## [The records]
■ ■ ■

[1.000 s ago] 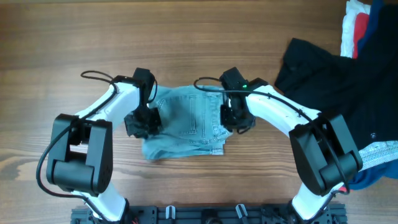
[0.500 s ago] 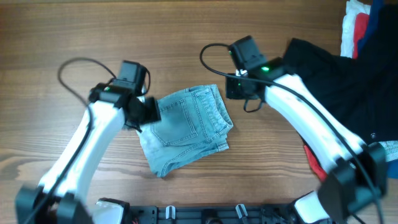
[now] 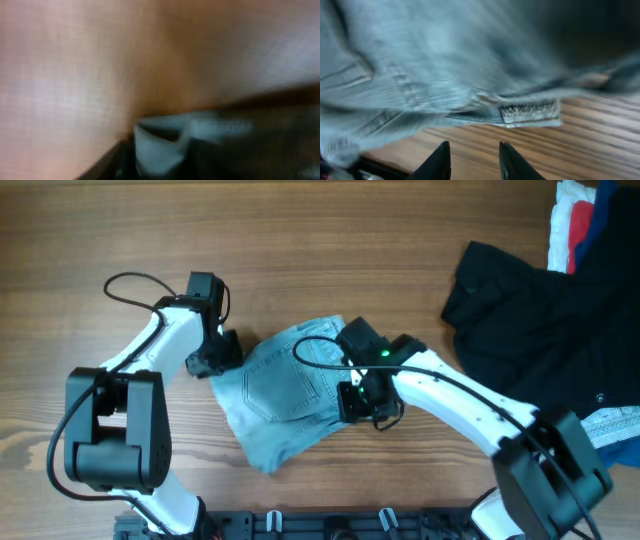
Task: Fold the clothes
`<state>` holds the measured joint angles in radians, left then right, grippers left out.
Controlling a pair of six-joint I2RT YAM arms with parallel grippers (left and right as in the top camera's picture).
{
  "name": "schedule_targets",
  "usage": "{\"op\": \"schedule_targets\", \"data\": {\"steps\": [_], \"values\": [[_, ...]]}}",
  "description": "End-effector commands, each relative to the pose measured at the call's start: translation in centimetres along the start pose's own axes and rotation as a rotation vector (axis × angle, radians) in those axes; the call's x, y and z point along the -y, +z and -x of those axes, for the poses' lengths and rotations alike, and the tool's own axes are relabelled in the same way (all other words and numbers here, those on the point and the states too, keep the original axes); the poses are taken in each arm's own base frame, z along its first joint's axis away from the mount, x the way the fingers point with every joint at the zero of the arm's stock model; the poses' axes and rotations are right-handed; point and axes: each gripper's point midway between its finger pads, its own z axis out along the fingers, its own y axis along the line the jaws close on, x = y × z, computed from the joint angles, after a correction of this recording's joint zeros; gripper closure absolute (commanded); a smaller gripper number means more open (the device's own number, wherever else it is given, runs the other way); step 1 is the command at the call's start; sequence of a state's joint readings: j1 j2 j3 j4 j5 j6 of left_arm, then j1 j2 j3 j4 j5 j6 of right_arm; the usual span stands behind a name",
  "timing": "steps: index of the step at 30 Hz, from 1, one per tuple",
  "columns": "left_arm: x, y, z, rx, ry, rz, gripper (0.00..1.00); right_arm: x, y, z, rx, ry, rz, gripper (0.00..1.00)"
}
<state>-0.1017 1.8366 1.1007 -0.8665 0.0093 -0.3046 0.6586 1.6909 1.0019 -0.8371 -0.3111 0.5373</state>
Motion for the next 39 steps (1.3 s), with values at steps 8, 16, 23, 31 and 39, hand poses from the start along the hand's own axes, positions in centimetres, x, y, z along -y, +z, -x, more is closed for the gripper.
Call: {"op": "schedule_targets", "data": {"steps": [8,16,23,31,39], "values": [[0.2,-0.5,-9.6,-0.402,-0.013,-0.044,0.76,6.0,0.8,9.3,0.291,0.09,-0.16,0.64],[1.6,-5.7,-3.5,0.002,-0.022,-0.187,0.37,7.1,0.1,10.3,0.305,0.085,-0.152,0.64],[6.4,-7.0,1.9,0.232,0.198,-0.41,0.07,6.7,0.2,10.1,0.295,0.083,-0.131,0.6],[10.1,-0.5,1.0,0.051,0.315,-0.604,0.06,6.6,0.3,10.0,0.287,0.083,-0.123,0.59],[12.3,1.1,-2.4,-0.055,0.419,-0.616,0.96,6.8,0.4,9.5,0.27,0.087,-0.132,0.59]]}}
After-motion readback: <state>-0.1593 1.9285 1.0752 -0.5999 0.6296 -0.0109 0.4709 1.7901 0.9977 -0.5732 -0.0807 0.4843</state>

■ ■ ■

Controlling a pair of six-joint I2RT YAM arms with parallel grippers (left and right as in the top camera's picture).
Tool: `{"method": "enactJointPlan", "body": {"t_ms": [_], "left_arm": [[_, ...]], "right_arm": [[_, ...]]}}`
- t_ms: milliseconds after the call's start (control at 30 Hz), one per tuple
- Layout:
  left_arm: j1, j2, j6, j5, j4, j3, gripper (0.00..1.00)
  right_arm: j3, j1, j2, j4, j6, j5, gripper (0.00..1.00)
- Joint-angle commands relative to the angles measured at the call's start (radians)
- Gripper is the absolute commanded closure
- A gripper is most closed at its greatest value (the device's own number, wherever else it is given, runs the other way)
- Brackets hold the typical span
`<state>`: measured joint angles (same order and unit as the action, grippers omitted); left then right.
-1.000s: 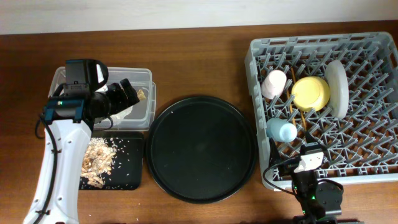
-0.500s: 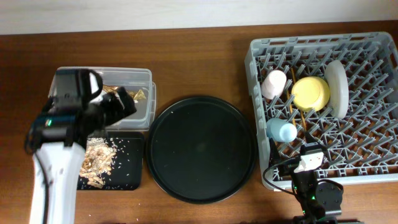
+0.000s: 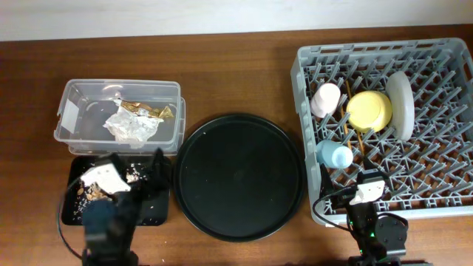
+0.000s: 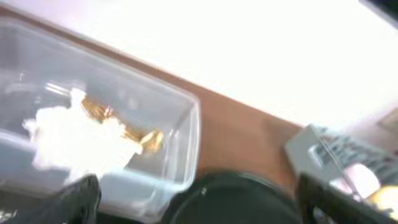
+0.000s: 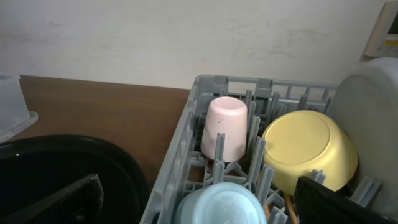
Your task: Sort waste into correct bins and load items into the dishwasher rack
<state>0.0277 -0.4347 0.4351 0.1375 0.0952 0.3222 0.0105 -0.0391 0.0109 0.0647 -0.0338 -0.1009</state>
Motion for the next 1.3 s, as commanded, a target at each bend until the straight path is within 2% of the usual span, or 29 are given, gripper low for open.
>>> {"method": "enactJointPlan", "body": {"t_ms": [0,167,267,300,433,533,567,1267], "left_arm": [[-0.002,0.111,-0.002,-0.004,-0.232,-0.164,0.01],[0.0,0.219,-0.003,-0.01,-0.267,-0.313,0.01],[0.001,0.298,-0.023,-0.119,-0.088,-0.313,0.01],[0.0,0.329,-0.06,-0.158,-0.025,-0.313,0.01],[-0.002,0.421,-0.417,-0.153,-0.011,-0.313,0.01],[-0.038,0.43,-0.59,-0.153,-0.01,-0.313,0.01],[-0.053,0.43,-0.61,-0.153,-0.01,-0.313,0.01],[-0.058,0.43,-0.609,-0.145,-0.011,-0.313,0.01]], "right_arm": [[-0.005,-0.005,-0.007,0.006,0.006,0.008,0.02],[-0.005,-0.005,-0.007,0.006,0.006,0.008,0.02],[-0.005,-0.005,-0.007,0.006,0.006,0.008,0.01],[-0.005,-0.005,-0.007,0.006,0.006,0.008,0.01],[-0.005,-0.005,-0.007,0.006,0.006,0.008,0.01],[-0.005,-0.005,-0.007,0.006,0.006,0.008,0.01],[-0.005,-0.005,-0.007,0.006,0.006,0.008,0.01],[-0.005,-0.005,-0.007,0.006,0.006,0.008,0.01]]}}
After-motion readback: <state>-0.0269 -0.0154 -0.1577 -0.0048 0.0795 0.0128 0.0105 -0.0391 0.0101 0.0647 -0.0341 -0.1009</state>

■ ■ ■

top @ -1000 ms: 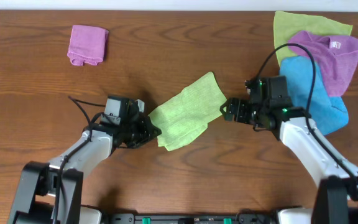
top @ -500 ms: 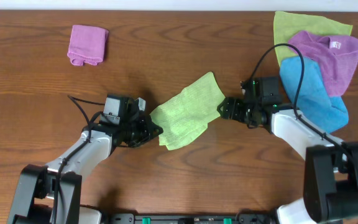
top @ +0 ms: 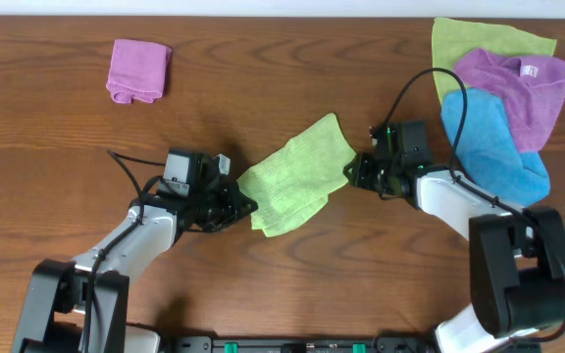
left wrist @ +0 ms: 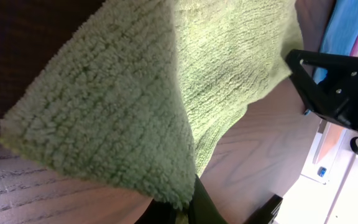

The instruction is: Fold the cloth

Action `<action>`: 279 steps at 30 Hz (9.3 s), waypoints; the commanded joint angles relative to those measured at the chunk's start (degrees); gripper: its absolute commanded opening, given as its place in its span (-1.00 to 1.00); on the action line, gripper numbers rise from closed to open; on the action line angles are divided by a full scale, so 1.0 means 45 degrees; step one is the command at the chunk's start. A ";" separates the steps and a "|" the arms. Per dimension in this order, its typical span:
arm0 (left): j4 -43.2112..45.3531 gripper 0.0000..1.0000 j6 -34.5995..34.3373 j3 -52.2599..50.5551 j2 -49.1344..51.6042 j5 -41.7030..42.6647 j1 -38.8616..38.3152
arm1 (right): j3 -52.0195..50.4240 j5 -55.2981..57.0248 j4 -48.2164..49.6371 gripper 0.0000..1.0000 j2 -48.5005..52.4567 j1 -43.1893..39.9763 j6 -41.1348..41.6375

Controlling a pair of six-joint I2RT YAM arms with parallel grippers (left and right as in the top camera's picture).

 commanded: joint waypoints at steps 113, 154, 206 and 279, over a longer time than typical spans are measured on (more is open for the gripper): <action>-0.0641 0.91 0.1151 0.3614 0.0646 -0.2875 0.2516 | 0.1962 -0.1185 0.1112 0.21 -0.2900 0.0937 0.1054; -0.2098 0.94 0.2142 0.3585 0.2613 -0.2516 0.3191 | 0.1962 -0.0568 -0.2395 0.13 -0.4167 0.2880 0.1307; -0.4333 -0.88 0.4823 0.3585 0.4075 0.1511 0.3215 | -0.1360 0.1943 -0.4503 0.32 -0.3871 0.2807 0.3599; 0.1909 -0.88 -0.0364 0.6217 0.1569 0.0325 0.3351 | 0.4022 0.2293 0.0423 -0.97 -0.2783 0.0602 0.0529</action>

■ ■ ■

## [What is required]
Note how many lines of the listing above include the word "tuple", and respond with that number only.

## [Output of the task]
2